Şirket, genomun yüzde 99.9’dan fazla tamamlandığını ve sadece 45 boşluğun kaldığını belirtirken, bu iddialarını destekleyecek hiçbir kanıt sunmadı.
Kopenhag Üniversitesi’nden Emilio Mármol-Sánchez, “Neredeyse herhangi bir organizmanın tam bir genomunu elde etmek oldukça zor bir iş,” diyor. Ekip, korunan bir tazmanya kaplanından RNA’yı ilk kez çıkarmayı başardı. Örneğin, insan genomundaki son birkaç bölüm, yalnızca son birkaç yılda tam olarak dizilendi.
Tazmanya kaplanları, Avustralya’nın dört bir yanında bulunan etçil marsupiyallerdir, ancak Avrupa kaşifleri geldiğinde yalnızca Tasmania’da kalmışlardı. Bilinen son tazmanya kaplanı 1936’da bir hayvanat bahçesinde öldü.
Korunan bir tazmanya kaplanının genomu, ilk olarak 2017’de, alkol içinde korunmuş 108 yaşındaki bir tazmanya kaplanının kesesinden elde edilen doku kullanılarak dizilendi. Ancak bu genom eksiklerle doluydu. Şimdi, ayrıca 120 yaşında bir dişten elde edilen DNA ile Colossal, bu genomu büyük ölçüde tamamladığını söylüyor.
Melbourne Üniversitesi’nden Andrew Pask, “Bizim genomumuz, en tam insan genomu kadar eksiksiz değil, ancak bazı aynı teknolojilerden faydalandık,” diyor. Colossal’ın bilimsel danışma kurulunda yer alan Pask, tazmanya kaplanının genomunu dizilendiren çalışmaların oldukça zorlu olduğunu vurguluyor.
Bitki ve hayvanların genomlarının tamamen dizilenmesi zor, çünkü büyük bölümler tekrar eden diziler içeriyor. DNA’nın küçük parçalarını dizileyen standart teknikler, bu bölümler için işe yaramıyor; bu, bir kitabı içerisindeki kelimelerin listesinden yeniden bir araya getirmeye benziyor.
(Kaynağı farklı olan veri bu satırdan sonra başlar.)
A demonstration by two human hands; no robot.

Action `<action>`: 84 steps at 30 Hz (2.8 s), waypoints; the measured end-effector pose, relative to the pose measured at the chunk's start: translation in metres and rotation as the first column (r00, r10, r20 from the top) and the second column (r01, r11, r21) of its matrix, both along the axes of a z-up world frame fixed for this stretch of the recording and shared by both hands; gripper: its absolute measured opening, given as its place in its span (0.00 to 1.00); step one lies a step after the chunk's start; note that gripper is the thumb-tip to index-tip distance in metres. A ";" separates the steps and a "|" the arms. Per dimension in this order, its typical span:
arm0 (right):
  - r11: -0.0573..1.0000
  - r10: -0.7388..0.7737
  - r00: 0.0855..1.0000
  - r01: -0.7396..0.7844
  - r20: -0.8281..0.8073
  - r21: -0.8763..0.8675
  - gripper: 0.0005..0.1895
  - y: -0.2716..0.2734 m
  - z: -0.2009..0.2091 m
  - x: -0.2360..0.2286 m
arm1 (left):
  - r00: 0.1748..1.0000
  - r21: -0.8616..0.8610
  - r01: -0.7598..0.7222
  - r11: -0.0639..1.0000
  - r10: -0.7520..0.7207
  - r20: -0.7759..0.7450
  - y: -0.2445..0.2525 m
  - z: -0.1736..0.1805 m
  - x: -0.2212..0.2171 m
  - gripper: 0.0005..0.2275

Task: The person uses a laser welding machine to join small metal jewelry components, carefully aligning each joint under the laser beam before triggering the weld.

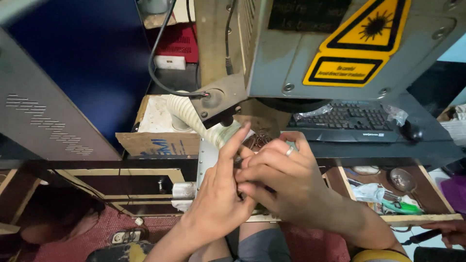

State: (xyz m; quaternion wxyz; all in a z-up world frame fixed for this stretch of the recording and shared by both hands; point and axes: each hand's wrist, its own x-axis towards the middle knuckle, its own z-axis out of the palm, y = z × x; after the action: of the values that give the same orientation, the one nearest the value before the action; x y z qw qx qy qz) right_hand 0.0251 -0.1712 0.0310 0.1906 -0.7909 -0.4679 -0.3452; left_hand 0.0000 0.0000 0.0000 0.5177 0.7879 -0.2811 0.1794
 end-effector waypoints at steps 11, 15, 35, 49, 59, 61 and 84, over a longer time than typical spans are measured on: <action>0.998 0.033 0.999 -0.032 -0.031 0.054 0.05 0.005 -0.003 -0.004 | 0.996 -0.028 -0.024 0.999 0.022 -0.082 0.001 -0.006 -0.003 0.41; 0.997 0.068 0.995 -0.064 -0.076 0.052 0.02 0.004 -0.009 0.001 | 0.997 -0.029 -0.006 1.000 0.004 -0.074 0.004 -0.006 -0.004 0.40; 0.990 0.020 0.996 -0.032 -0.087 -0.140 0.07 -0.041 -0.014 0.002 | 0.889 0.024 -0.305 0.952 0.276 0.365 0.001 -0.003 -0.009 0.03; 1.000 0.003 0.901 0.007 -0.434 0.022 0.04 -0.038 0.001 0.021 | 0.901 0.134 -0.386 0.913 0.342 0.266 0.002 -0.002 0.002 0.04; 0.995 -0.095 0.919 0.086 -0.383 -0.042 0.07 -0.045 -0.006 0.052 | 0.607 0.235 -0.690 0.684 0.371 0.703 -0.007 0.006 0.015 0.04; 0.996 -0.090 0.916 0.074 -0.390 -0.057 0.07 -0.044 -0.005 0.054 | 0.583 0.270 -0.724 0.634 0.356 0.730 -0.010 0.008 0.018 0.05; 0.963 -0.009 0.848 0.151 -0.531 0.224 0.09 -0.065 -0.007 0.055 | 0.700 0.265 -0.527 0.808 0.235 0.675 -0.004 0.017 0.027 0.04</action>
State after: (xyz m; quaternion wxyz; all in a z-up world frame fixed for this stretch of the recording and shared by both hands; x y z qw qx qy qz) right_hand 0.0800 -0.2366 0.0238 0.3971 -0.8424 -0.3157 -0.1815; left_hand 0.0268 -0.0045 0.0175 0.1560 0.8227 -0.2914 0.4625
Daha yeni uzun okuma teknikleri, çok daha büyük DNA parçalarını dizileyebilir. Ancak eski DNA genellikle küçük parçalara ayrıldığı için bu yöntemler pek yardımcı olmuyor.
Pask, “Çoğu antik örnek, ondan birkaç on baz uzunluğunda DNA parçaları korur – şansımız varsa yüzlerce,” diyor. “Ancak erişebildiğimiz örnek o kadar iyi korunmuştu ki, binlerce baz uzunluğundaki DNA parçalarını geri kazanabildik.”
Başka tazmanya kaplanı genomları olmadığından, ne kadar tamamlandığını doğrudan söylemek zor; bu nedenle Pask, Colossal’ın bu tahmini yapmak için aynı familyadaki diğer akraba türleri kullandığını belirtiyor.
Ancak Colossal, genomun düşündüğü kadar eksiksiz olduğunu varsayarak kalan boşlukları doldurmayı başarabilse bile, şu anda bu genomu içeren canlı hücreler üretmenin mümkün bir yolu yok. Bunun yerine, Colossal, tazmanya kaplanına daha benzer hale getirmek için “şişman kuyruklu dunnart” adlı yaşayan bir marsupiyalı genetik olarak değiştirmeyi planlıyor.
Mármol-Sánchez, “Bu, bazı özelliklerin yeniden yaratılmasıyla ilgili daha çok,” diyor. “Bu, yok olmuş bir hayvan değil, bu yok olmuş hayvanların görüntüsüne benzeyen oldukça garip, değiştirilmiş bir modern hayvan olacak.”
Colossal, dunnart hücrelerinin kültürde büyüyen genomlarına 300 genetik düzenleme yapıldığını söylüyor. Şu ana kadar yapılan değişiklikler küçük, ancak Pask, ekibin yakında tazmanya kaplanı DNA’sının on binlerce baz çiftini değiştirmeyi planladığını ifade ediyor. Şirketin tazmanya kaplanını yeniden yaratma hedefine ulaşmak için ne kadar düzenleme gerektiği ise henüz net değil.
Colossal’ın iddialarını destekleyecek herhangi bir kanıt sunmamasının nedeni sorulduğunda, CEO Ben Lamm, şirketin tek odak noktasının yeniden yok olma olduğunu, bilimsel makaleler yazmak olmadığını belirtti. Lamm, “Biz akademik bir laboratuvar değiliz, burada makaleler ana odak değil,” diyor. “Bilimsel makaleleri yazma sürecinden çok daha hızlı ilerlemeye devam edeceğiz.”